Em nota técnica, encaminhada à Agência
Brasil, a campanha Criança Não é Mãe pontua que o PDL
03/2025 representa um grave retrocesso para a proteção da infância no
Brasil, ao retirar a única normativa que assegura fluxo claro e humanizado de atendimento
para crianças estupradas.
A campanha ressalta, ainda, que os protocolos
elencados na resolução do Conanda já são aplicados em diversos países e colocam
como prioridade o cuidado das vítimas. Segundo a campanha, no Brasil, entre
2018 e 2023, uma menina, de 10 a 19 anos, morreu por semana por causa de
complicações na gestação.
"A OMS aponta que as complicações
durante a gravidez e o parto são a segunda causa de morte entre as jovens de 15
a 19 anos em todo o mundo. Crianças e adolescentes (de 10 a 19) anos correm
maior risco de eclâmpsia, endometrite puerperal e infecções sistêmicas do que
mulheres de 20 a 24 anos. Além disso, nascidos de adolescentes têm mais chances
de apresentar baixo peso, prematuridade e outras condições neonatais
graves" escreve no comunicado.
A resolução ainda ressalta que a gravidez traz
graves consequências para o futuro de crianças e adolescentes.

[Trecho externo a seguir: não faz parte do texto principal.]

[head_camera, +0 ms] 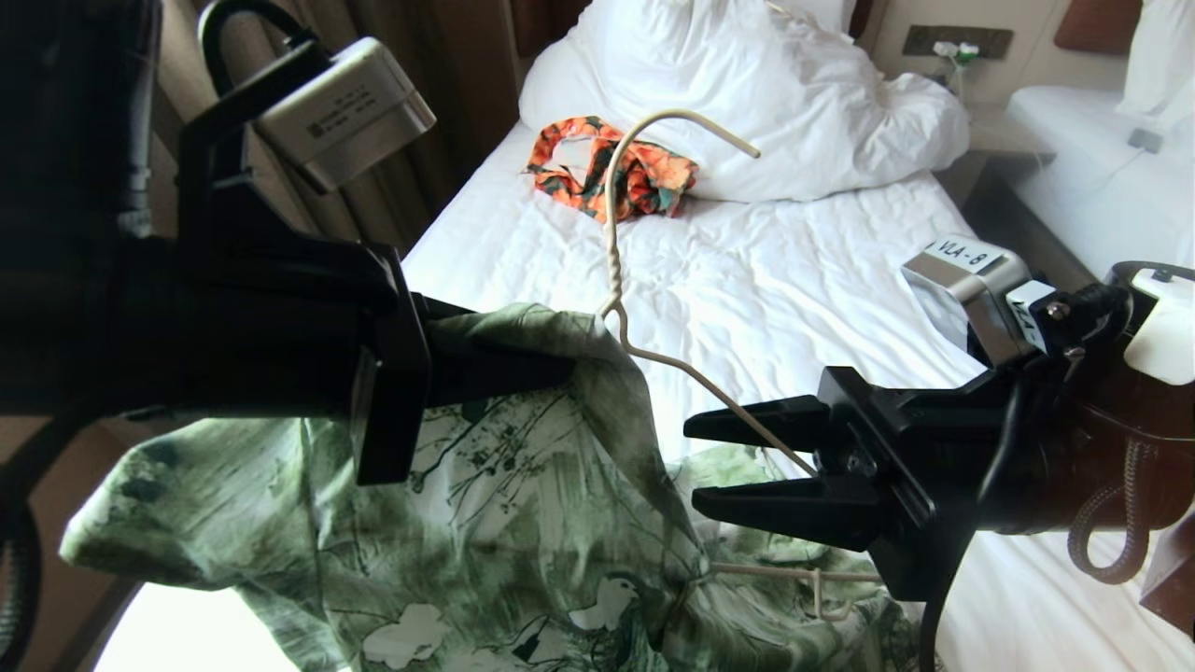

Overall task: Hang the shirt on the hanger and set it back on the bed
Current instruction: Hook the other side of the shirt onto the hanger

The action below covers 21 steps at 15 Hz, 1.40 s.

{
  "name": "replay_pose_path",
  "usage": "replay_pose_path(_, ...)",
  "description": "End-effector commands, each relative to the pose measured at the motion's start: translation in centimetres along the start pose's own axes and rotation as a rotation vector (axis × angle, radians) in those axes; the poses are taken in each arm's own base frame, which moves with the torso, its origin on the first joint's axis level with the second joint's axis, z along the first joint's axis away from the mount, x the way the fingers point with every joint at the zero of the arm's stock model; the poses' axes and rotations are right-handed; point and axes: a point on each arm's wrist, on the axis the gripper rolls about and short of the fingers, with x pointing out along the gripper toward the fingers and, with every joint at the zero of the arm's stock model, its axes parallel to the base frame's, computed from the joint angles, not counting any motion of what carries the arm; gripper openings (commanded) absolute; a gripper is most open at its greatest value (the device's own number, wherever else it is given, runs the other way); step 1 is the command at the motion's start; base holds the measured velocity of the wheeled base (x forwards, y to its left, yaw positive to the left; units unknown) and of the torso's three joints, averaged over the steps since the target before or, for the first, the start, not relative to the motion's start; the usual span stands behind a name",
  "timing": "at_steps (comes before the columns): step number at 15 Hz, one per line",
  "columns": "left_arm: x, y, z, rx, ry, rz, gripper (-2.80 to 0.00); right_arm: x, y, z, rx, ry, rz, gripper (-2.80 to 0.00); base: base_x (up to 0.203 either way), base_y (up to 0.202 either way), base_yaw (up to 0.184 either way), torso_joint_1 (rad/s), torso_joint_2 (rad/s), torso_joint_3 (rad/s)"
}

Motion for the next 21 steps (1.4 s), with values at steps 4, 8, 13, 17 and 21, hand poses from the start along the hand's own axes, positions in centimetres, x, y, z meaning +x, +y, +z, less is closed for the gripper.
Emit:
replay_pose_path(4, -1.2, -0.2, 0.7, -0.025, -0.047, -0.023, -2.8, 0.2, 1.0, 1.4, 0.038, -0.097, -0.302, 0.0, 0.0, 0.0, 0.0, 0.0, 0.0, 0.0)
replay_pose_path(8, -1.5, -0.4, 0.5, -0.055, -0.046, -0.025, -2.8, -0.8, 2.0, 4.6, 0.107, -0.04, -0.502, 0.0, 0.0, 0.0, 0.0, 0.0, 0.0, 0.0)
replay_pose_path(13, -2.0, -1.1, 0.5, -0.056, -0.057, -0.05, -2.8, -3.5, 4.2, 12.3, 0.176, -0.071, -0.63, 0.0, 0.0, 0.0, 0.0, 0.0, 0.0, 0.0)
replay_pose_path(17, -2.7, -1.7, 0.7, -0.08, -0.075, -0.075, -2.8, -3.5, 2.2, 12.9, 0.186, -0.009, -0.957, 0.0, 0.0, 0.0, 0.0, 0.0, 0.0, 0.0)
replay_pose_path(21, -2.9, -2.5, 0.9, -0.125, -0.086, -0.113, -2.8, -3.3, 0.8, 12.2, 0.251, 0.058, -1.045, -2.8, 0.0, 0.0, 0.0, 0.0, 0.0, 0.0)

"Socialmente, a gravidez precoce limita
as oportunidades educacionais e sociais das jovens. A gravidez nessa fase de
desenvolvimento fisiológico e psicossocial está diretamente associada à evasão
escolar e à interrupção do projeto de vida. Enquanto a taxa de evasão
escolar é de 5% entre adolescentes sem filhos, ela sobe para 47% entre aquelas
que se tornam mães precocemente", acrescenta.
Violência contra meninas
Levantamento recente, de maio deste ano, da
Associação de Obstetrícia de Rondônia, apurou que cerca de 14 mil meninas de 10 a 14 anos de idade tiveram filhos no Brasil em 2023. No mesmo ano, 154 tiveram acesso ao aborto legal.
A maioria (67%) dos 69.418 estupros cometidos
entre 2015 e 2019 tiveram como vítimas meninas
dessa idade, conforme complementa o estudo Sem deixar ninguém para trás - gravidez, maternidade e violência sexual
na adolescência, do Centro de Integração de Dados e
Conhecimentos para Saúde (Cidacs), vinculado à Fundação Oswaldo Cruz Bahia
(Fiocruz).
Na maior parte das vezes (62,41%), os autores
do crime eram conhecidos das vítimas.